Trading has evolved and grown into a complicated profit-making investment it is today. Beginning traders may ask, “What is day trading”, “How do day trading rules apply”, and “What are some effective day trading strategies?” Let us shed some light about day trading as a market technique and give day trading tips to traders beginning to try their trading luck.
Day trading is a long-existing trading strategy meant for traders to capitalize on insignificant market movements by opening and closing position during the entire day of trading. This means that traders using this strategy do not hold their trade positions overnight. Instead, traders close their positions every end of day trade and reopen trade positions on the next day trading resumes.
Along with the day trading technique, traders use a number of technical tools and economic calendars to keep themselves abreast with the latest market updates.
Benefits and Risks of Day Trading
Day traders’ primary goal is to speculate the future price movements based on news and financial developments. Before traders seek to know how to make money in day trading, they need to understand the advantages and the risks day trading entails.
Day trading has become increasingly popular these days thanks to the technological development that catered to retail traders who are up to day trading. In turn, profits (as well as losses, inevitably) also were elevated to give chance for traders to profit from day trading.
On the contrary, day trading also has setbacks.
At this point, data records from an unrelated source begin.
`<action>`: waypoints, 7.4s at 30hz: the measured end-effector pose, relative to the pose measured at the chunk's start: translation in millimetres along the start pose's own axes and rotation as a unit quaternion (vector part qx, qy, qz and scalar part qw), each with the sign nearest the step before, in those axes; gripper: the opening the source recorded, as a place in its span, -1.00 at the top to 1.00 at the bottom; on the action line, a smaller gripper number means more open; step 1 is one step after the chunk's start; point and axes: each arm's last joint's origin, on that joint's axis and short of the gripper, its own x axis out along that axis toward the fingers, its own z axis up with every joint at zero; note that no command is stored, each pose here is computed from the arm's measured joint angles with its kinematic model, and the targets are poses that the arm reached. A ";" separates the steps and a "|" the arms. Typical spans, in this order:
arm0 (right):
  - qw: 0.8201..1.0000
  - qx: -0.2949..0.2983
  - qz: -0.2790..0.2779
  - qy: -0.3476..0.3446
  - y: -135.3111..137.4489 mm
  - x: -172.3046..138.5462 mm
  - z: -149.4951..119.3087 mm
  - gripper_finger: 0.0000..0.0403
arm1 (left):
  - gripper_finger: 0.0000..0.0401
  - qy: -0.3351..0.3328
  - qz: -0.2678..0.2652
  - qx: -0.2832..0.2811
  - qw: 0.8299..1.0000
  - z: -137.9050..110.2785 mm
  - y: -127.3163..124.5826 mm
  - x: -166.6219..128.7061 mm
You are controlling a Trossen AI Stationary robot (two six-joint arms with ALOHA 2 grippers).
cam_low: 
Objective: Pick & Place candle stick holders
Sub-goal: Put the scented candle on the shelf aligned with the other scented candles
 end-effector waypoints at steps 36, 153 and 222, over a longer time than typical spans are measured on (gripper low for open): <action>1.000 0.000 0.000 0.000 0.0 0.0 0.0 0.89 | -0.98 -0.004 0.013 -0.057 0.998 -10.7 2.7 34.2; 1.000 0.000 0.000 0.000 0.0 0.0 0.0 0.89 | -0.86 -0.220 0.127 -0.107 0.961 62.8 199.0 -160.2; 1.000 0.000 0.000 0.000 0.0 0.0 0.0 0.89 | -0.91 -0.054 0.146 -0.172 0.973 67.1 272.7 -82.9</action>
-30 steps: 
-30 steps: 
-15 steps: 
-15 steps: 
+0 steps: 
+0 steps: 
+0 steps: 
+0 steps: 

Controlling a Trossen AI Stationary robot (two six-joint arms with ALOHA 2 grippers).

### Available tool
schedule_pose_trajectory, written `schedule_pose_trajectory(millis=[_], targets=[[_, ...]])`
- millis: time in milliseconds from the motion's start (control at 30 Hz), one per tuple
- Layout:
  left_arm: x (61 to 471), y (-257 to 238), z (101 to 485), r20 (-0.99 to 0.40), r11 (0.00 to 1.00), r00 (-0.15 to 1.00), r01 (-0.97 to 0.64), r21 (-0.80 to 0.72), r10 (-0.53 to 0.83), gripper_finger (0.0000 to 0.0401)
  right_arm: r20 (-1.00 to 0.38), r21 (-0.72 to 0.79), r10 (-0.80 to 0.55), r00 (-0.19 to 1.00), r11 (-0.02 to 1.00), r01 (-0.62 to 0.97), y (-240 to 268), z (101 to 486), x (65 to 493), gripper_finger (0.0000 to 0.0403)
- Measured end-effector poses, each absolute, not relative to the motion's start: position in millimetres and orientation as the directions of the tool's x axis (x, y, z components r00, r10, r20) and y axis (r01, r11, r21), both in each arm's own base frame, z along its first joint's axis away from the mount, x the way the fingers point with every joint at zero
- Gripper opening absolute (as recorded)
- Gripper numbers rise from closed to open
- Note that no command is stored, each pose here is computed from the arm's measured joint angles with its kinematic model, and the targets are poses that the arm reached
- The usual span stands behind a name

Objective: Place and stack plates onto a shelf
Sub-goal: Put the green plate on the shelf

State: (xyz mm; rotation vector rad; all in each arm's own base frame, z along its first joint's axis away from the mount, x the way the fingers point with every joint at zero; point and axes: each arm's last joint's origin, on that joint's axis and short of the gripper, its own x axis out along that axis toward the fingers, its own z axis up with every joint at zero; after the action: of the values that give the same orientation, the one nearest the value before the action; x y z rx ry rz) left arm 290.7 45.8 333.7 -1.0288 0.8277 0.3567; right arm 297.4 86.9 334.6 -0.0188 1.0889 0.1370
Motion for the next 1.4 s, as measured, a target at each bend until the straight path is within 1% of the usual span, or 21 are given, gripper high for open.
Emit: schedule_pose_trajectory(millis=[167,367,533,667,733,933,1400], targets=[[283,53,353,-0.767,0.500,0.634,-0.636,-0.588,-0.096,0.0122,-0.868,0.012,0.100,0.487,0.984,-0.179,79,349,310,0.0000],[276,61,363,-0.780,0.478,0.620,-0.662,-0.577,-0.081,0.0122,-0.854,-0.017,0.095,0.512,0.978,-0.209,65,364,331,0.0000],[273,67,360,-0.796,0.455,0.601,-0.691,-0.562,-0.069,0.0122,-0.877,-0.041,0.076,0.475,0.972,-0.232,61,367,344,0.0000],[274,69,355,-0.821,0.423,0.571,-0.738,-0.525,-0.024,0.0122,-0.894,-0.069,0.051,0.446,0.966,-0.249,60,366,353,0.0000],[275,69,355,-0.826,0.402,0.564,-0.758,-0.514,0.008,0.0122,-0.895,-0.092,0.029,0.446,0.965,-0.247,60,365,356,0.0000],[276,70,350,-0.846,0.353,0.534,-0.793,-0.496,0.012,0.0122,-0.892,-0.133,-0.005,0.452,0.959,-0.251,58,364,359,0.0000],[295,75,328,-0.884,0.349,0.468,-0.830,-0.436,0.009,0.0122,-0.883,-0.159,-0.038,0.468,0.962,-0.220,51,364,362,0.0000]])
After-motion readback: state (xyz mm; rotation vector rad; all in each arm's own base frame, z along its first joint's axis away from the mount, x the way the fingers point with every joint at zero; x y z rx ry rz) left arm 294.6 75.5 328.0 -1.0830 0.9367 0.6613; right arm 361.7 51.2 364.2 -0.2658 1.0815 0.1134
For one, this trading approach is not for part-time traders as day trading requires traders to react immediately to every price fluctuation. Another disadvantage is that traders can be limited by the costs of transactions.
Day Trading Exposed
Most popularly practiced in the forex exchange markets, day trading can be a potentially lucrative career for traders. Beginning traders may be looking for readings such as day trading for dummies, or day trading self-help resources to learn day trading easily.
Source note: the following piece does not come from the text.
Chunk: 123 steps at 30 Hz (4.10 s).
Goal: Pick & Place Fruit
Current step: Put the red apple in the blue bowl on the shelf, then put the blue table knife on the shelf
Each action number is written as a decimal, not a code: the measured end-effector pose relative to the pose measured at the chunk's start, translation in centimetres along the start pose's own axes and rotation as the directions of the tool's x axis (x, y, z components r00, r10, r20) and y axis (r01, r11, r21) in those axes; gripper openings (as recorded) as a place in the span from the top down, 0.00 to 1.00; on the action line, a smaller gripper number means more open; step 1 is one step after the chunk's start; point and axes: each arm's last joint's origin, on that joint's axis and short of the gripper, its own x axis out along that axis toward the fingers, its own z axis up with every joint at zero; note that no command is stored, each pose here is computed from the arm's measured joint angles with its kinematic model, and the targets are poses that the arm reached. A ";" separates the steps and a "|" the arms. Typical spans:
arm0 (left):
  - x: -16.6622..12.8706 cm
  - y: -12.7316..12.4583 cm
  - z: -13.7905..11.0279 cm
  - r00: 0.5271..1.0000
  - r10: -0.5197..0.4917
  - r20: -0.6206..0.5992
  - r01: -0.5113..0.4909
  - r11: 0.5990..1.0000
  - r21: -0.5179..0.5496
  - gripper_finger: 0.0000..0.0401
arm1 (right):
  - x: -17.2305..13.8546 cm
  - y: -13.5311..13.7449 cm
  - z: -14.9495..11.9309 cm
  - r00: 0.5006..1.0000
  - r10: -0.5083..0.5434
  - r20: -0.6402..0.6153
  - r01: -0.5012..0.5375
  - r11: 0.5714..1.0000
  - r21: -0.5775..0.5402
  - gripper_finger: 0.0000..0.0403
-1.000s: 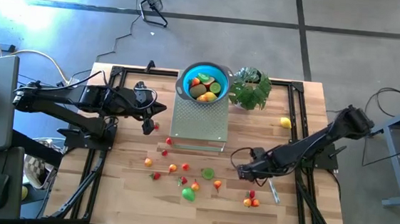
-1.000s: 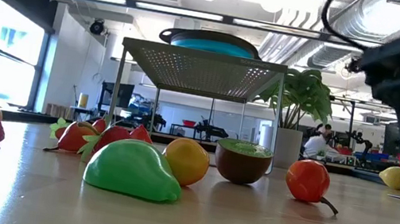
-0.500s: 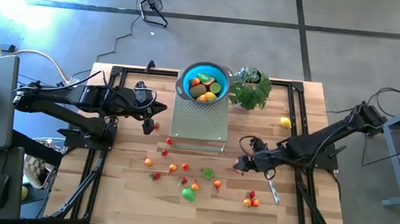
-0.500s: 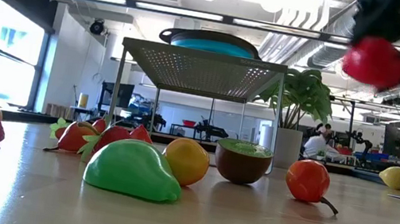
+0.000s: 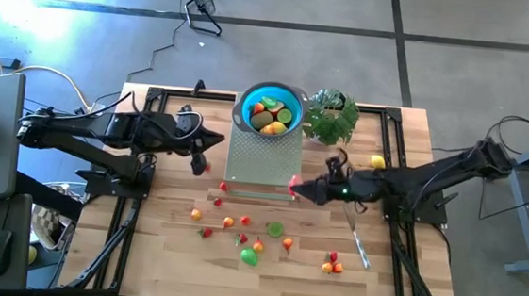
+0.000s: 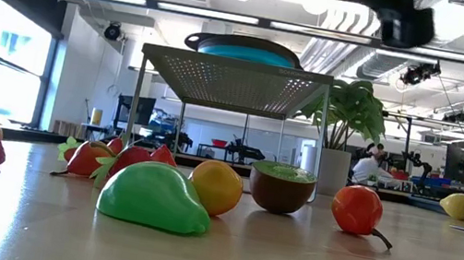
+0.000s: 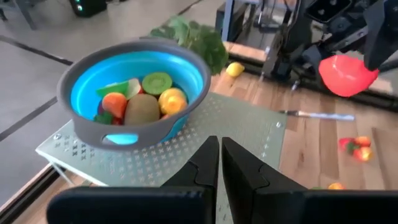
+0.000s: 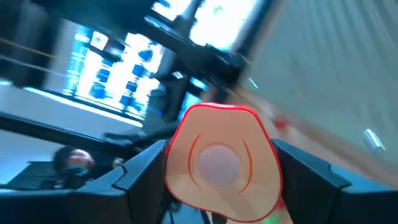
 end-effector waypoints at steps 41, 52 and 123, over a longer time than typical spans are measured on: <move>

To add to their day trading knowledge, here are some of the most common day trading strategies employed in the markets:
-Scalping – this strategy aims to make several small earnings on small prices changes all trading day long.
-Range trading – this makes use of a technical indicator tool identifying resistance and support levels which will make their buy and sell moves.
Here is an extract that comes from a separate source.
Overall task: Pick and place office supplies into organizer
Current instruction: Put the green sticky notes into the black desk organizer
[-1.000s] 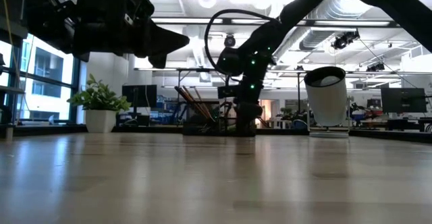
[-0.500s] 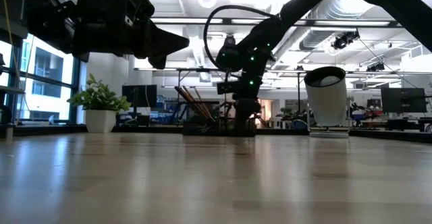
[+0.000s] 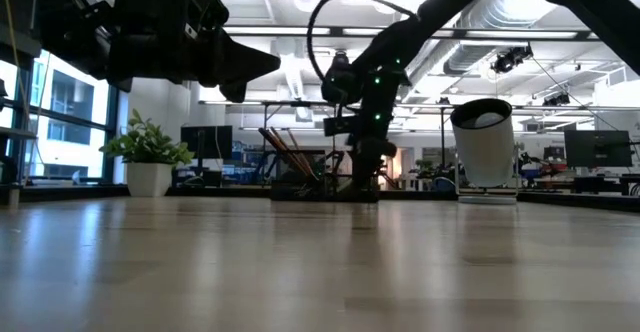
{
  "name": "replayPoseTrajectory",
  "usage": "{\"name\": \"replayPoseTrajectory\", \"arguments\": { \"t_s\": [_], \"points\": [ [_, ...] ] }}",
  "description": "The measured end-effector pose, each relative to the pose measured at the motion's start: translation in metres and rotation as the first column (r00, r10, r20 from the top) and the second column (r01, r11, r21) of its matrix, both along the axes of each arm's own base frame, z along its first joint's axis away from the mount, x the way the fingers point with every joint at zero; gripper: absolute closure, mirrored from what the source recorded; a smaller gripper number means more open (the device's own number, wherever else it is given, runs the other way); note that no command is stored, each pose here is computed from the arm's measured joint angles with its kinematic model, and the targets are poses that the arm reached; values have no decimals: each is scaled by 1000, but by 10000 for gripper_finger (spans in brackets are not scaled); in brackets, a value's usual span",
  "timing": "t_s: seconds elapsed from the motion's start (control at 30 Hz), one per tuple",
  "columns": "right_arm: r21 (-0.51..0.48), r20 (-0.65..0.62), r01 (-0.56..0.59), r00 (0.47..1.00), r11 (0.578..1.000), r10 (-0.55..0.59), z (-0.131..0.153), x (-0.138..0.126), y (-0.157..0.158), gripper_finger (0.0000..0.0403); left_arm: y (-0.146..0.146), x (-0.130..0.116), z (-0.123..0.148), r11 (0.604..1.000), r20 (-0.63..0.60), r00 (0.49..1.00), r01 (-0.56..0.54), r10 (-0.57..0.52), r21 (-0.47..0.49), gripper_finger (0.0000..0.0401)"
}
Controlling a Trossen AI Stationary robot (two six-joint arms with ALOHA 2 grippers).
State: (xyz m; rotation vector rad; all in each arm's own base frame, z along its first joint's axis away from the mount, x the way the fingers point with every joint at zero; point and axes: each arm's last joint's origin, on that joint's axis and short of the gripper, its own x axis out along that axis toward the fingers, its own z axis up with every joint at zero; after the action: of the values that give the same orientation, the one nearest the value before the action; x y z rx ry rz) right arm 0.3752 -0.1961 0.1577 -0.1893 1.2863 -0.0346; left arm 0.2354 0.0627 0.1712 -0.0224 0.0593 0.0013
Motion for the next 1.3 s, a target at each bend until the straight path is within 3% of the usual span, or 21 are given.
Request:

-News-based trading – traders capitalize on the recent news that broke out to make use of the volatility of the security involved.
-High-frequency trading (HTF) – this strategy makes use of algorithms to act on small or short-term market inefficiencies.
Aside from being a viable source of profit for investments, day trading has also been plagued with controversy over the past years due to the high volatility. Day traders play a crucial role in the markets by keeping them liquid, balanced, and efficient.